### Work instructions:
When you reach the line with "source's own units" in the data below, begin printing lines exactly, and stop once the line with "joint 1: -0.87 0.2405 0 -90" has been printed.

Data entries
──────────
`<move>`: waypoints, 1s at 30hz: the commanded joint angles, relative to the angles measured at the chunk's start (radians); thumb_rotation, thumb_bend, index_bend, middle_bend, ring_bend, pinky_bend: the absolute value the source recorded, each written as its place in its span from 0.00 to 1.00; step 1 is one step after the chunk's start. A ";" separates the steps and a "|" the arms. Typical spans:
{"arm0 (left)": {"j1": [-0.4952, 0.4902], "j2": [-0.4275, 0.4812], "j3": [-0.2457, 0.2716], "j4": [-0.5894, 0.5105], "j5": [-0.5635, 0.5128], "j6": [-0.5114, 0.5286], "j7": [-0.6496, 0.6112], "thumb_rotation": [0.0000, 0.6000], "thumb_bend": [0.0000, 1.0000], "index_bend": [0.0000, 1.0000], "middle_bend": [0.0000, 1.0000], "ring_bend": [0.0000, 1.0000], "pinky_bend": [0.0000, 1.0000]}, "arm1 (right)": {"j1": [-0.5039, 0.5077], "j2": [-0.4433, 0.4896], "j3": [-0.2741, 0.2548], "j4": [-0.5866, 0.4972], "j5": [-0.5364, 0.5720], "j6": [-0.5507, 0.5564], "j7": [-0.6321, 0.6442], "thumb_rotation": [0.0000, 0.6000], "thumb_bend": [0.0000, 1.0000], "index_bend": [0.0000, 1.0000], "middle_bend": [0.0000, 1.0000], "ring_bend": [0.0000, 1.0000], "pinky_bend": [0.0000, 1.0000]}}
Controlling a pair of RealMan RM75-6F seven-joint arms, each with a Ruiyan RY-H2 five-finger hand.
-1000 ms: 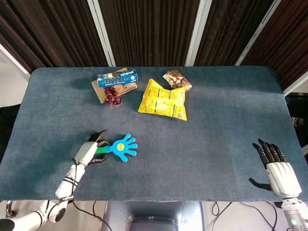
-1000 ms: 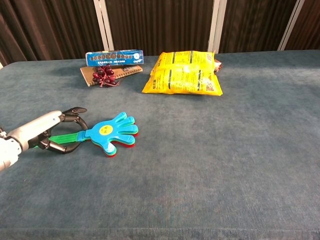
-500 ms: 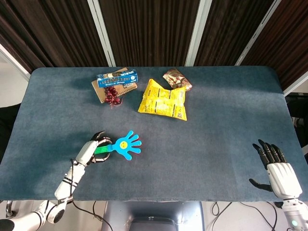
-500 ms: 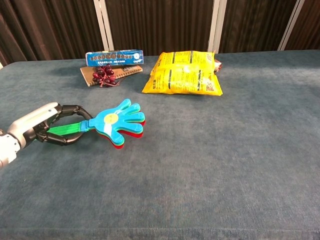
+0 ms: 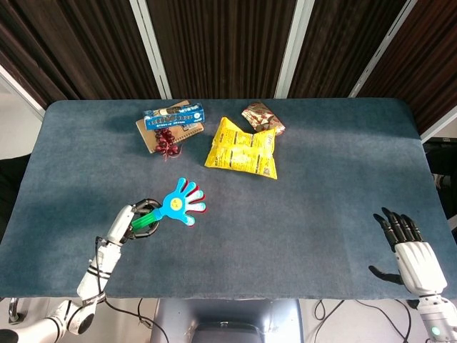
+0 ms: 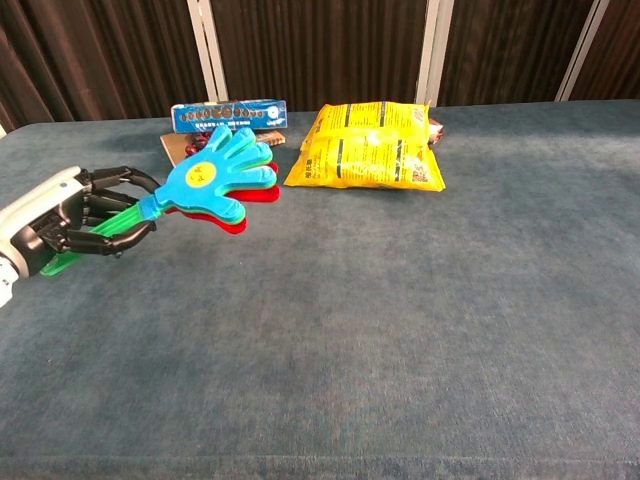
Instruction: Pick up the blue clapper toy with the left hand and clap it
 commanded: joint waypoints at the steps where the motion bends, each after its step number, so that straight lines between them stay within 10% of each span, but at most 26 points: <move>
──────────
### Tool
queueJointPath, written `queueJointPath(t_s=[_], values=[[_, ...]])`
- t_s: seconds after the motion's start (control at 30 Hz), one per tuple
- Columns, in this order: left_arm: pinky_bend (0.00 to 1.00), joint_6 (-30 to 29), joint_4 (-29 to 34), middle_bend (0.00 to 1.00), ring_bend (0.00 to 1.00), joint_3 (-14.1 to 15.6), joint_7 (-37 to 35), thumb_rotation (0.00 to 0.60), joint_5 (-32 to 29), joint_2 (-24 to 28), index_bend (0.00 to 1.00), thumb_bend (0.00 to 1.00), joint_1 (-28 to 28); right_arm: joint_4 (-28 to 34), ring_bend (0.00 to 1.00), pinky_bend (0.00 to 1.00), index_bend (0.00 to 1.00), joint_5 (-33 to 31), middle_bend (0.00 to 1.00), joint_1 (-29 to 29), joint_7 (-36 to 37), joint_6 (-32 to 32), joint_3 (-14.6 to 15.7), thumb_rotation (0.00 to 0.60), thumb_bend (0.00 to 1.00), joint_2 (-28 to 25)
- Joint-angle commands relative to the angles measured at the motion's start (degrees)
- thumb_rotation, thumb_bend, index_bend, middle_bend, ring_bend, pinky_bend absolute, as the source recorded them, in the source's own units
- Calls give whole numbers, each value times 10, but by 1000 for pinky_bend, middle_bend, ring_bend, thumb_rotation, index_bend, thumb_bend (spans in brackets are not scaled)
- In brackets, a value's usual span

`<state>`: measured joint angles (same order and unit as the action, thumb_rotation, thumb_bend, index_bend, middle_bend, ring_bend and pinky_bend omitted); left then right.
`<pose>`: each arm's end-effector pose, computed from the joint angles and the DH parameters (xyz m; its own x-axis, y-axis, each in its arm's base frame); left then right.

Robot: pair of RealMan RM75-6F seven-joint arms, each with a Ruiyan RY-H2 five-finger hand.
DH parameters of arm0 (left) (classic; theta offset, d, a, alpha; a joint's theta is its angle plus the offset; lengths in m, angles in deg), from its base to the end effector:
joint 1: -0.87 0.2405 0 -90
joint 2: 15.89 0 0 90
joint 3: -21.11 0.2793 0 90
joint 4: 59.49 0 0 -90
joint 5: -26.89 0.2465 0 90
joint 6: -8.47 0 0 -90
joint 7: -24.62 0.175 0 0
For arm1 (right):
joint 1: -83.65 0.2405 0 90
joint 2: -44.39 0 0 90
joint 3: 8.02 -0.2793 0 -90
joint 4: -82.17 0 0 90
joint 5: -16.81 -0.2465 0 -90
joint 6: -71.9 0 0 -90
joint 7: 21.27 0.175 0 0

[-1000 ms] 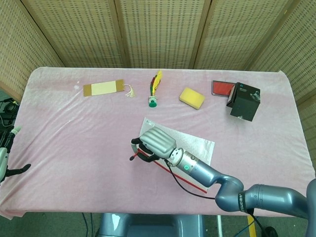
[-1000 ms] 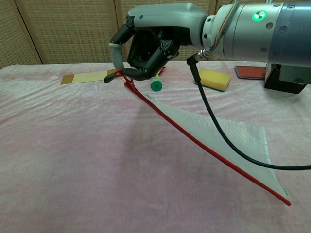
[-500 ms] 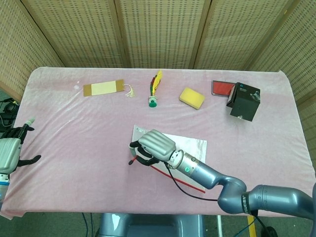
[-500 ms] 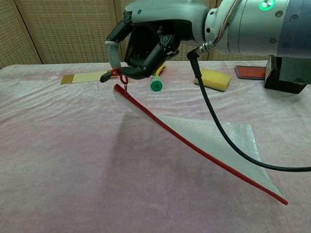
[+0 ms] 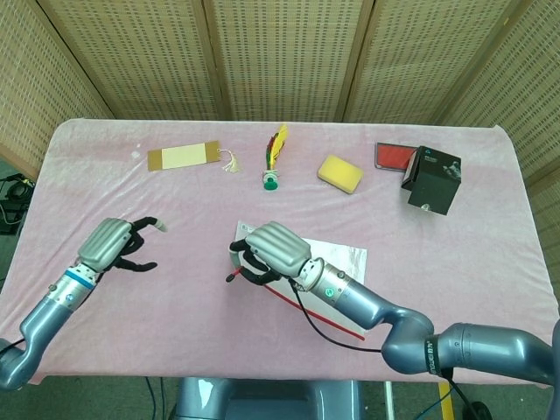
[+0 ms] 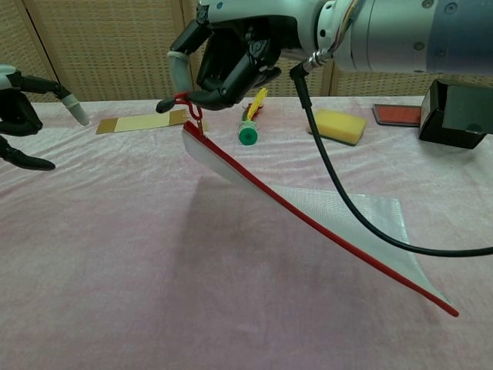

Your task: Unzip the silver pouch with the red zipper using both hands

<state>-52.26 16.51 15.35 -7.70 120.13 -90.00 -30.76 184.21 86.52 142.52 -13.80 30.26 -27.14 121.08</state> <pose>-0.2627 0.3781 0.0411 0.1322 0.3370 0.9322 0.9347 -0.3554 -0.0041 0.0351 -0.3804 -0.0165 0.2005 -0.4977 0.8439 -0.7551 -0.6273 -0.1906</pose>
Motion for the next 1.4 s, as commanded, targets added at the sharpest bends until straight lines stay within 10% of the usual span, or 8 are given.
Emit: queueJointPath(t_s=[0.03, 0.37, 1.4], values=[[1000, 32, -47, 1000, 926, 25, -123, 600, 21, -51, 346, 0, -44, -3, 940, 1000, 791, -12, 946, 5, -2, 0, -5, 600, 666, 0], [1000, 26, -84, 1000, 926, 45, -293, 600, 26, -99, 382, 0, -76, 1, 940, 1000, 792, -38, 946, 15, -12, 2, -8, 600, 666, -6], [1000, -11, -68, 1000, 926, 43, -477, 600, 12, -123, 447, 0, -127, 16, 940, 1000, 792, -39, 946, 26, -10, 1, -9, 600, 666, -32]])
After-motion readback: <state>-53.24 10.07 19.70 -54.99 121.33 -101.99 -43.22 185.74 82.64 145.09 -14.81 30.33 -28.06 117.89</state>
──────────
### Output of the task:
- thumb_rotation, thumb_bend, index_bend, middle_bend, ring_bend, pinky_bend absolute, as the source recorded them, in the source's own units
- Calls give whole numbers, each value times 10, but by 1000 for pinky_bend, middle_bend, ring_bend, thumb_rotation, index_bend, thumb_bend (spans in brackets are not scaled)
- In brackets, a value's usual span

`<state>`: measured joint angles (same order and unit as the action, thumb_rotation, thumb_bend, index_bend, middle_bend, ring_bend and pinky_bend omitted); left then right.
`<pose>`: each arm's end-effector pose, computed from the joint angles and the DH parameters (xyz m; its own x-axis, y-axis, each in its arm's base frame); left then right.

Robot: pair of RealMan RM75-6F seven-joint arms, each with a Ruiyan RY-H2 five-finger hand.
DH parameters of arm0 (left) (classic; theta offset, d, a, alpha; a joint's theta is its angle plus the offset; lengths in m, angles in deg), from its base to the end effector:
joint 1: -0.87 0.2405 0 -90

The answer has been fully written out.